** ASSIGNMENT **
An exact copy of all the data below is needed, without its pictures.

** MATERIAL PROVIDED **
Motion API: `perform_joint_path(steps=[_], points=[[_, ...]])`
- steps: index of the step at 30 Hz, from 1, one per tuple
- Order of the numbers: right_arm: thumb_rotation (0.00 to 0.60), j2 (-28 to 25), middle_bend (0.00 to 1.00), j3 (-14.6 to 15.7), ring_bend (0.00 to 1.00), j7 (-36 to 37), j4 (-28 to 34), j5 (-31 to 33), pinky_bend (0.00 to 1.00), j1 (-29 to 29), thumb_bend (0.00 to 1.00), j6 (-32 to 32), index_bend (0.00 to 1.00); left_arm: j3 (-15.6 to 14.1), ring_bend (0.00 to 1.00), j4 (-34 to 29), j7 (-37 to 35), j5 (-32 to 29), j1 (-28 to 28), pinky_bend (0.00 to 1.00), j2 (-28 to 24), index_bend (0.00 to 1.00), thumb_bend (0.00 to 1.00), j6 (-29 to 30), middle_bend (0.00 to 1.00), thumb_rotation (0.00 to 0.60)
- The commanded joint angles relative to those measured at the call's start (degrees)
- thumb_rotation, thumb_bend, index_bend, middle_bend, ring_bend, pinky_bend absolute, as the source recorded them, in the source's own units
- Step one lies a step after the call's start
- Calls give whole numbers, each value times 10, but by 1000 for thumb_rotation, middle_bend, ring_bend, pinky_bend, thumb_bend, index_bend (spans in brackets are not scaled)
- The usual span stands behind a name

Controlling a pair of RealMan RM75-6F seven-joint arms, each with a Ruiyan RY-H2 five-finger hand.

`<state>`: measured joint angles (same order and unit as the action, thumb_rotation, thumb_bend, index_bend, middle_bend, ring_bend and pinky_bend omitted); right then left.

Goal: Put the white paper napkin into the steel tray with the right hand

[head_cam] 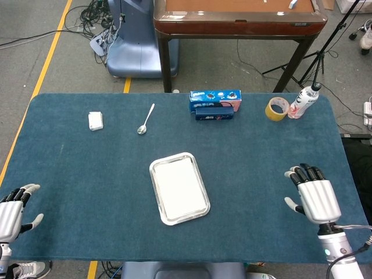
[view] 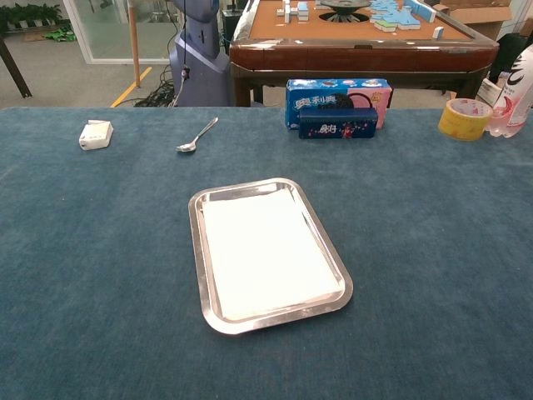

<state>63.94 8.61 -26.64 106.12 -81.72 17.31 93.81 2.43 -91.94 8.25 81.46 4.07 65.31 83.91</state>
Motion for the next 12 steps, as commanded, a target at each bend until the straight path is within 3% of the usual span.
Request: perform_joint_path(steps=[1,12], points=[[600,2,315,-14,192,48,-37,-4,236,-35,160,21,353,0,212,0,0,-2,0,327,0,238,198,-1,223,600],[600,-3,315,-51,192,105,-70,19,236,-44,160,-38,362,0,212,-6,3,-5,-1,326,-3,238,198,-2,223,600]])
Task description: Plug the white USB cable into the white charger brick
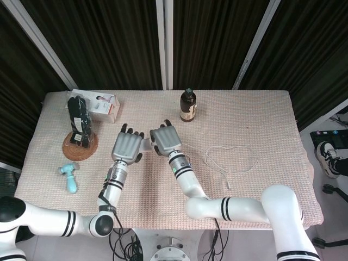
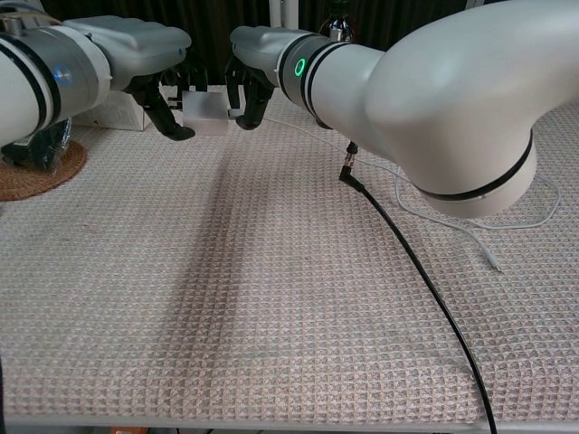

** SOLVED PROBLEM **
Motion API: `perform_joint_path(steps=[_], points=[[_, ...]])`
- steps: index of the step at 30 Hz, from 1, one per tuple
- Order of the numbers: right_arm: thumb_rotation (0.00 to 0.60), j2 (-28 to 25), middle_bend (0.00 to 1.00), j3 (-14.6 to 15.7), ring_bend (0.00 to 1.00), j7 (-36 to 37), j4 (-28 to 34), j5 (-31 to 33), pinky_bend (0.00 to 1.00), j1 (-29 to 29), thumb_bend (0.00 to 1.00), j6 (-32 to 32), index_bend (0.00 to 1.00); left_arm: j3 (-15.6 to 14.1), ring_bend (0.00 to 1.00), j4 (-34 to 29), j7 (-37 to 35), j5 (-32 to 29), j1 (-28 to 28), pinky_bend (0.00 to 1.00), j2 (-28 to 24), index_bend (0.00 to 1.00), thumb_bend (0.00 to 1.00), j6 (-29 to 30), middle_bend (0.00 to 1.00), thumb_rotation (0.00 to 0.60)
- The commanded joint angles relative to those measured at the call's start (degrees)
- thumb_rotation, thumb_bend, index_bend, middle_bend, ring_bend, pinky_bend absolute, as the source recorded them, in the source's own units
- Step one lies a step after the call's start
- Calls give whole numbers, each value times 10, but by 1000 for thumb_rotation, middle_bend, ring_bend, pinky_bend, thumb_bend, index_bend (spans in brackets are not scaled)
- The usual span stands behind a name

Controlling a pair of RealMan RM75-6F seven-joint arms, each with a Ruiyan RY-H2 five-finger hand.

`<state>`: measured joint angles (same order and unit as the action, thumb_rotation, thumb_bend, index_bend, middle_bend, ring_bend and pinky_bend omitted); right then left.

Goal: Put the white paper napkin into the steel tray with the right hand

[head_cam] 
[view] 

<state>63.94 8.61 -26.64 106.12 -81.72 17.31 93.81 2.43 -91.94 8.25 81.46 4.07 65.31 83.91</state>
Motion for the next 12 steps, as commanded, a target at each bend until the straight path is within 3% of the usual span.
Request: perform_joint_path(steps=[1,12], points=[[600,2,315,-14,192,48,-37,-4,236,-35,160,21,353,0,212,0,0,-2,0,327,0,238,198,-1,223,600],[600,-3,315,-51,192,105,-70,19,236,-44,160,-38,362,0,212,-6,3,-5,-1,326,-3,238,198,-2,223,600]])
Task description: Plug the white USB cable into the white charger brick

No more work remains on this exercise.